**THE PROBLEM**: Return the records exactly as they stand, and keep the pictures out of the copy.

Stored data
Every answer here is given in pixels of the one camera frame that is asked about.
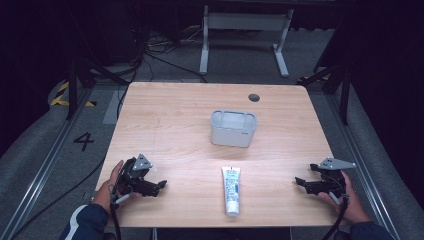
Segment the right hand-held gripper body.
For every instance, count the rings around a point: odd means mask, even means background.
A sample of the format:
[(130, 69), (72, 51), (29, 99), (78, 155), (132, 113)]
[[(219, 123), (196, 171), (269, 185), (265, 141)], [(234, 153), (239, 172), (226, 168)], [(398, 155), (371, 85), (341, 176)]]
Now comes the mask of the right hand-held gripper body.
[(353, 169), (355, 167), (355, 163), (346, 162), (332, 157), (327, 157), (317, 165), (322, 181), (329, 187), (327, 192), (335, 198), (346, 193), (346, 183), (342, 171), (346, 169)]

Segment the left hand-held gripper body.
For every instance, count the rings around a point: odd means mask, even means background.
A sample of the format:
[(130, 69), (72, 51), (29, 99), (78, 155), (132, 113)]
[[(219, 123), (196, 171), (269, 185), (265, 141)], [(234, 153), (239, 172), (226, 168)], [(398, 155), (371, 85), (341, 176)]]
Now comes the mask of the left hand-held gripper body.
[(115, 191), (121, 195), (132, 192), (141, 194), (144, 189), (154, 188), (154, 183), (144, 179), (152, 167), (152, 163), (143, 154), (128, 159), (118, 175)]

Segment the person's right hand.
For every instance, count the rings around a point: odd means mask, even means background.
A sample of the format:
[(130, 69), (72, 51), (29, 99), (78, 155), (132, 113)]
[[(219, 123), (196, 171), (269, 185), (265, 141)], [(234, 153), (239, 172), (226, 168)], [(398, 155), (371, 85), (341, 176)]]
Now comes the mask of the person's right hand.
[[(344, 213), (344, 219), (351, 224), (369, 222), (371, 218), (364, 210), (360, 198), (352, 186), (349, 176), (344, 171), (342, 171), (342, 175), (345, 178), (346, 193), (349, 196), (349, 205)], [(329, 194), (320, 192), (318, 194), (318, 198), (332, 206), (337, 212), (340, 212), (341, 205), (337, 204)]]

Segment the person's left hand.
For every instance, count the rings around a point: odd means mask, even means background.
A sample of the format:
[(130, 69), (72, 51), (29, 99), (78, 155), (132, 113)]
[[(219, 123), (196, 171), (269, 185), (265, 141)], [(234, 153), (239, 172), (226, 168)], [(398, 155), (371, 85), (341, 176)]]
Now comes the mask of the person's left hand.
[(107, 214), (111, 213), (110, 210), (110, 188), (116, 183), (119, 172), (124, 164), (123, 160), (120, 160), (113, 168), (110, 177), (106, 180), (96, 193), (96, 196), (92, 200), (92, 204), (101, 206)]

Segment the white toothpaste tube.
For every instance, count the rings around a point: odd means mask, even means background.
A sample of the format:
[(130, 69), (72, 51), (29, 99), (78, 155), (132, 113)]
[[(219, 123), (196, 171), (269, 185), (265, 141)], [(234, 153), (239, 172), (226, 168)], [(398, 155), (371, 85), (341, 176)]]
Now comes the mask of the white toothpaste tube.
[(240, 169), (237, 167), (222, 167), (226, 214), (237, 217), (240, 213), (239, 178)]

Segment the black stand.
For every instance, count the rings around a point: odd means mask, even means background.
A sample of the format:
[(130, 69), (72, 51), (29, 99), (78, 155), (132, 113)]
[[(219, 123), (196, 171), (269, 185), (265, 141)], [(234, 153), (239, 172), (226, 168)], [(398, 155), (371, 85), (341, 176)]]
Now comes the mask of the black stand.
[(308, 86), (314, 82), (327, 78), (322, 86), (322, 91), (327, 95), (334, 95), (338, 88), (341, 88), (341, 96), (339, 103), (339, 115), (344, 125), (348, 124), (347, 110), (350, 92), (351, 74), (349, 73), (349, 63), (343, 62), (331, 67), (327, 67), (310, 77), (301, 77), (297, 80), (297, 84)]
[(95, 86), (95, 80), (91, 73), (92, 70), (100, 73), (108, 79), (111, 79), (119, 85), (127, 86), (128, 82), (107, 70), (105, 67), (98, 65), (86, 58), (74, 57), (69, 62), (68, 69), (68, 92), (69, 92), (69, 107), (67, 119), (70, 120), (78, 109), (78, 83), (84, 88), (93, 88)]

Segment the grey plastic organizer box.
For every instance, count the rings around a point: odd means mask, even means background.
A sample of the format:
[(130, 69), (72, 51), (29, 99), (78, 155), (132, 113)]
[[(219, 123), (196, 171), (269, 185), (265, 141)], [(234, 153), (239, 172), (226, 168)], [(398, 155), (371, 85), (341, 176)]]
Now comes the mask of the grey plastic organizer box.
[(253, 113), (215, 110), (210, 117), (210, 141), (215, 145), (246, 148), (257, 128)]

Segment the yellow black floor tape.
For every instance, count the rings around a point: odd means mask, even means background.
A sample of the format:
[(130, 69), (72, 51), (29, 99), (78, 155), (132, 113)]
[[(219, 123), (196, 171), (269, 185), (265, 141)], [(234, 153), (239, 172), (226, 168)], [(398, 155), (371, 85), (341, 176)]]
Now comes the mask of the yellow black floor tape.
[(70, 105), (68, 100), (63, 99), (63, 95), (65, 91), (68, 89), (68, 87), (69, 87), (69, 82), (64, 81), (62, 85), (59, 87), (59, 90), (57, 91), (55, 97), (51, 101), (50, 103), (51, 106), (55, 106), (55, 105), (69, 106)]

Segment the aluminium floor rail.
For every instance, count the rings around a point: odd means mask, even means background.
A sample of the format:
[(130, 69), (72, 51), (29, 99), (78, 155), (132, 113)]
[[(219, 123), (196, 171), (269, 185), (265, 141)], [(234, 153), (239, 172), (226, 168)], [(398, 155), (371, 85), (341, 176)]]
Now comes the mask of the aluminium floor rail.
[(81, 90), (69, 120), (67, 108), (53, 106), (0, 159), (0, 240), (11, 240), (23, 226), (91, 93)]
[(342, 118), (340, 117), (339, 106), (336, 97), (333, 95), (326, 95), (325, 99), (329, 108), (331, 109), (333, 116), (336, 119), (338, 128), (340, 129), (343, 138), (347, 143), (349, 152), (353, 157), (353, 162), (357, 165), (356, 172), (378, 223), (383, 225), (396, 240), (400, 240), (398, 231), (394, 226), (394, 223), (383, 202), (382, 196), (377, 189), (377, 186), (373, 181), (368, 168), (365, 165), (364, 159), (359, 152), (353, 135), (349, 127), (344, 124)]

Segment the grey metal stand frame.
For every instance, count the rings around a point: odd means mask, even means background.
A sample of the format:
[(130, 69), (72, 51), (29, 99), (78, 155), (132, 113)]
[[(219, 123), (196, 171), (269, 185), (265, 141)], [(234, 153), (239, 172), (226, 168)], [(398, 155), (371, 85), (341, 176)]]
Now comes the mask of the grey metal stand frame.
[(201, 49), (199, 73), (206, 75), (209, 60), (209, 30), (254, 30), (279, 31), (280, 39), (272, 45), (272, 50), (283, 78), (289, 77), (289, 72), (283, 56), (283, 46), (289, 31), (294, 10), (284, 14), (254, 14), (254, 13), (220, 13), (211, 12), (208, 6), (203, 12), (203, 44)]

**EXERCISE OUTPUT**:
Every answer here is given in pixels of the one camera frame that is asked about.
Segment the right hand-held gripper body.
For every instance, count the rings around a point: odd means mask, even means background.
A sample of the format:
[(130, 69), (72, 51), (29, 99), (78, 155), (132, 113)]
[[(219, 123), (196, 171), (269, 185), (265, 141)], [(234, 153), (239, 172), (226, 168)], [(398, 155), (371, 85), (341, 176)]]
Now comes the mask of the right hand-held gripper body.
[(353, 169), (355, 167), (355, 163), (346, 162), (332, 157), (327, 157), (317, 165), (322, 181), (329, 187), (327, 192), (335, 198), (346, 193), (346, 183), (342, 171), (346, 169)]

Segment the left hand-held gripper body.
For every instance, count the rings around a point: odd means mask, even means background.
A sample of the format:
[(130, 69), (72, 51), (29, 99), (78, 155), (132, 113)]
[[(219, 123), (196, 171), (269, 185), (265, 141)], [(234, 153), (239, 172), (226, 168)], [(398, 155), (371, 85), (341, 176)]]
Now comes the mask of the left hand-held gripper body.
[(115, 191), (121, 195), (132, 192), (141, 194), (144, 189), (154, 188), (154, 183), (144, 179), (152, 167), (152, 163), (143, 154), (128, 159), (118, 175)]

Segment the person's right hand.
For every instance, count the rings around a point: odd means mask, even means background.
A sample of the format:
[(130, 69), (72, 51), (29, 99), (78, 155), (132, 113)]
[[(219, 123), (196, 171), (269, 185), (265, 141)], [(234, 153), (239, 172), (226, 168)], [(398, 155), (371, 85), (341, 176)]]
Now comes the mask of the person's right hand.
[[(344, 213), (344, 219), (351, 224), (369, 222), (371, 218), (364, 210), (360, 198), (352, 186), (349, 176), (344, 171), (342, 171), (342, 175), (345, 178), (346, 193), (349, 196), (349, 205)], [(329, 194), (320, 192), (318, 194), (318, 198), (332, 206), (337, 212), (340, 212), (341, 205), (337, 204)]]

Segment the person's left hand.
For every instance, count the rings around a point: odd means mask, even means background.
A sample of the format:
[(130, 69), (72, 51), (29, 99), (78, 155), (132, 113)]
[[(219, 123), (196, 171), (269, 185), (265, 141)], [(234, 153), (239, 172), (226, 168)], [(398, 155), (371, 85), (341, 176)]]
Now comes the mask of the person's left hand.
[(107, 214), (111, 213), (110, 210), (110, 188), (116, 183), (119, 172), (124, 164), (123, 160), (120, 160), (113, 168), (110, 177), (106, 180), (96, 193), (96, 196), (92, 200), (92, 204), (101, 206)]

Segment the white toothpaste tube.
For every instance, count the rings around a point: odd means mask, even means background.
A sample of the format:
[(130, 69), (72, 51), (29, 99), (78, 155), (132, 113)]
[[(219, 123), (196, 171), (269, 185), (265, 141)], [(234, 153), (239, 172), (226, 168)], [(398, 155), (371, 85), (341, 176)]]
Now comes the mask of the white toothpaste tube.
[(240, 169), (237, 167), (222, 167), (226, 214), (237, 217), (240, 213), (239, 178)]

Segment the black stand.
For every instance, count the rings around a point: odd means mask, even means background.
A sample of the format:
[(130, 69), (72, 51), (29, 99), (78, 155), (132, 113)]
[[(219, 123), (196, 171), (269, 185), (265, 141)], [(234, 153), (239, 172), (226, 168)], [(398, 155), (371, 85), (341, 176)]]
Now comes the mask of the black stand.
[(308, 86), (314, 82), (327, 78), (322, 86), (322, 91), (327, 95), (334, 95), (338, 88), (341, 88), (341, 96), (339, 103), (339, 115), (344, 125), (348, 124), (347, 110), (350, 92), (351, 74), (349, 73), (349, 63), (343, 62), (331, 67), (327, 67), (310, 77), (301, 77), (297, 80), (297, 84)]
[(95, 86), (95, 80), (91, 73), (92, 70), (100, 73), (108, 79), (111, 79), (119, 85), (127, 86), (128, 82), (107, 70), (105, 67), (98, 65), (86, 58), (74, 57), (69, 62), (68, 69), (68, 92), (69, 92), (69, 107), (67, 119), (70, 120), (78, 109), (78, 83), (84, 88), (93, 88)]

Segment the grey plastic organizer box.
For every instance, count the rings around a point: odd means mask, even means background.
A sample of the format:
[(130, 69), (72, 51), (29, 99), (78, 155), (132, 113)]
[[(219, 123), (196, 171), (269, 185), (265, 141)], [(234, 153), (239, 172), (226, 168)], [(398, 155), (371, 85), (341, 176)]]
Now comes the mask of the grey plastic organizer box.
[(253, 113), (215, 110), (210, 117), (210, 141), (215, 145), (246, 148), (257, 128)]

Segment the yellow black floor tape.
For every instance, count the rings around a point: odd means mask, even means background.
A sample of the format:
[(130, 69), (72, 51), (29, 99), (78, 155), (132, 113)]
[[(219, 123), (196, 171), (269, 185), (265, 141)], [(234, 153), (239, 172), (226, 168)], [(398, 155), (371, 85), (341, 176)]]
Now comes the mask of the yellow black floor tape.
[(70, 105), (68, 100), (63, 99), (63, 95), (65, 91), (68, 89), (68, 87), (69, 87), (69, 82), (64, 81), (62, 85), (59, 87), (59, 90), (57, 91), (55, 97), (51, 101), (50, 103), (51, 106), (55, 106), (55, 105), (69, 106)]

Segment the aluminium floor rail.
For every instance, count the rings around a point: odd means mask, even means background.
A sample of the format:
[(130, 69), (72, 51), (29, 99), (78, 155), (132, 113)]
[[(219, 123), (196, 171), (269, 185), (265, 141)], [(234, 153), (239, 172), (226, 168)], [(398, 155), (371, 85), (341, 176)]]
Now comes the mask of the aluminium floor rail.
[(81, 90), (69, 120), (67, 108), (53, 106), (0, 159), (0, 240), (11, 240), (23, 226), (91, 93)]
[(342, 118), (340, 117), (339, 106), (336, 97), (333, 95), (326, 95), (325, 99), (329, 108), (331, 109), (333, 116), (336, 119), (338, 128), (340, 129), (343, 138), (347, 143), (349, 152), (353, 157), (353, 162), (357, 165), (356, 172), (378, 223), (383, 225), (396, 240), (400, 240), (398, 231), (394, 226), (394, 223), (383, 202), (382, 196), (377, 189), (377, 186), (373, 181), (368, 168), (365, 165), (364, 159), (359, 152), (353, 135), (349, 127), (344, 124)]

Segment the grey metal stand frame.
For every instance, count the rings around a point: odd means mask, even means background.
A sample of the format:
[(130, 69), (72, 51), (29, 99), (78, 155), (132, 113)]
[[(219, 123), (196, 171), (269, 185), (265, 141)], [(234, 153), (239, 172), (226, 168)], [(398, 155), (371, 85), (341, 176)]]
Now comes the mask of the grey metal stand frame.
[(201, 49), (199, 73), (206, 75), (209, 60), (209, 30), (254, 30), (279, 31), (280, 39), (272, 45), (272, 50), (283, 78), (289, 77), (289, 72), (283, 56), (283, 46), (289, 31), (294, 10), (284, 14), (254, 14), (254, 13), (220, 13), (211, 12), (208, 6), (203, 12), (203, 44)]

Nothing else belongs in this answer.